A Florida cop who sped through a red traffic light, only to get t-boned by another car who had the right-of-way, was arrested Monday for blaming the other driver for the crash.
Sweetwater police officer Alejandro Ramos was off-duty but in a marked car when he claimed he first “cleared the intersection” and then “proceeded with caution” on his way to help another officer on a call.
But then a Toyota Tacoma pickup truck “came out of nowhere” and struck him that day on February 17, 2015.
Ramos is a former internal affairs detective for the Sweetwater Police Department, a police agency in Miami-Dade County that has a long history of police corruption.
Nevertheless, Florida state troopers who responded to the accident took Ramos’ word and cited the other driver, even though he did have the right of way.
But a red light traffic camera proved Ramos had lied on his report, blazing through the intersection without slowing down.
On Monday, he was jailed for official misconduct and has since bonded out.
Sweetwater Police Chief Placido Diaz, who was sworn in last October as 15 cops resigned after a string of scandals and corrupt police chiefs, tried to give the impression that he was cleaning up the department, according to WSVN.
“This is behavior that cannot be accepted,” said Sweetwater Police Chief Placido Diaz
“It felt really horrible seeing one of our own being taken to jail,” said Diaz. “But, then again, the norm here and in the past with prior police administrations were, in some cases, that cover ups were the norm. But that’s not the norm here anymore.”

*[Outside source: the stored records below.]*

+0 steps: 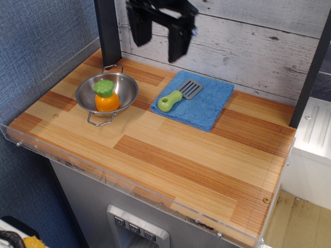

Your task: Put the carrot in the colander

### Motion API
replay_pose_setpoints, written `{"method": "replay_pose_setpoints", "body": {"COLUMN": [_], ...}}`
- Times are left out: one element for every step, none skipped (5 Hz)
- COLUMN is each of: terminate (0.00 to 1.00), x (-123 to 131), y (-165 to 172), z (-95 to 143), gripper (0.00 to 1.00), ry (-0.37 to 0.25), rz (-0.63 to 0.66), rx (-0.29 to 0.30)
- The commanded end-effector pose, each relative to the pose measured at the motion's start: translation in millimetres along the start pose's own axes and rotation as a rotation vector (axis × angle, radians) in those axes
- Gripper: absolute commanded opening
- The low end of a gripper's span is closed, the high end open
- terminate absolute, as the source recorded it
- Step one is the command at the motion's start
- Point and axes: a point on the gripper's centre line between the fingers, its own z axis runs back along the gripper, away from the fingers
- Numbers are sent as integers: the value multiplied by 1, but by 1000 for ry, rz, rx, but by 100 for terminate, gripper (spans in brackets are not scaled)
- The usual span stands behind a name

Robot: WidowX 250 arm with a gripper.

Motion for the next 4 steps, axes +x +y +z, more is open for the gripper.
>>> {"method": "replay_pose_setpoints", "body": {"terminate": [0,0,0,100], "x": [-1,-2,-3,-3], "y": [-1,-3,-4,-4], "z": [14,14,14,14], "gripper": [100,100,100,100], "ry": [-33,-50,17,17], "rz": [114,119,115,115], "rx": [8,-26,-77,-77]}}
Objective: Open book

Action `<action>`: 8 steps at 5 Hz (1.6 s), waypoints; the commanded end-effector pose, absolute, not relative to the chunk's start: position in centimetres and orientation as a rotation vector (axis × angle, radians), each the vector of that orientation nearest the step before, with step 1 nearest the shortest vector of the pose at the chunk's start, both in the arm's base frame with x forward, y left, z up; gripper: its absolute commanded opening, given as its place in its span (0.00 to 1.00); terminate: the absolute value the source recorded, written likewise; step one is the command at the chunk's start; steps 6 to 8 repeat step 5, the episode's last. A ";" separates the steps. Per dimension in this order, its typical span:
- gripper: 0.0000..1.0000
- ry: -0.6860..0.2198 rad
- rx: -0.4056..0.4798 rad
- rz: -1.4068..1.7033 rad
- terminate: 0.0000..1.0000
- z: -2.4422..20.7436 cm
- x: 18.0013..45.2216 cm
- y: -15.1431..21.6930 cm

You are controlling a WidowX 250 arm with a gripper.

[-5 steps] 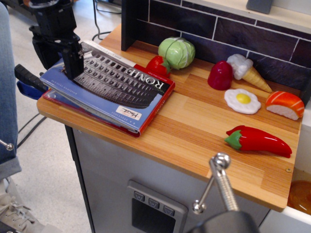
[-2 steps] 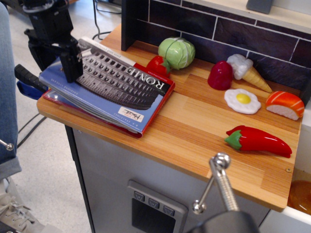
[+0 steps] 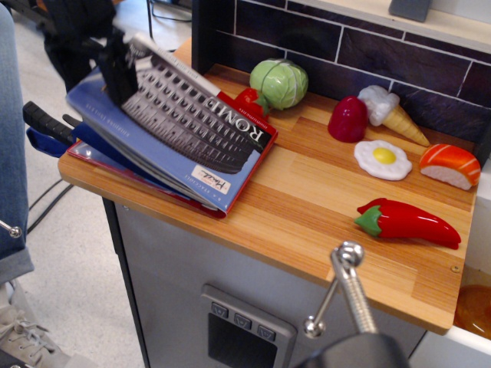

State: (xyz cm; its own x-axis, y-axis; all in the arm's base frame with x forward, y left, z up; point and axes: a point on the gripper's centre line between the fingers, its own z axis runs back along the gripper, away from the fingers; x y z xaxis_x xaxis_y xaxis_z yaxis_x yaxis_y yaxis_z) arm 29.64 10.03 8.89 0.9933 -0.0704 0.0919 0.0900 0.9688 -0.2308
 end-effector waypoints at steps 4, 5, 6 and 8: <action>1.00 -0.056 -0.669 -0.030 0.00 20.5 30.3 -1.9; 1.00 -0.025 -0.698 -0.061 1.00 20.7 30.1 -5.5; 1.00 -0.025 -0.698 -0.061 1.00 20.7 30.1 -5.5; 1.00 -0.025 -0.698 -0.061 1.00 20.7 30.1 -5.5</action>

It was less than a year ago when it was revealed that property, weapons and money had gone missing from the department’s evidence room.
And it would be great to believe Chief Diaz in how he plans to keep the department clean, but he also has a scandalous and bullying history, according to Miami investigative reporter Al Crespo.
So the decision to charge Ramos might only be a way of ridding the department of a political enemy in order to bring in his own cohorts. That’s how it usually works down here.
But Ramos also has a history of bad driving, having been involved in four accidents during a five-month span while working as a South Miami police officer, which led to him having to resign from that police agency in Miami-Dade County.
The only reason this latest incident came to light was because CBS Miami published an investigative report last year after obtaining the traffic video.
The news report determined that Ramos was driving 50 mph in a 40 mph zone and that the driver of the other car was left with $1,000 in damage. It was only after that report that the Florida Highway Patrol chose to withdraw the citation against him and cite Ramos instead.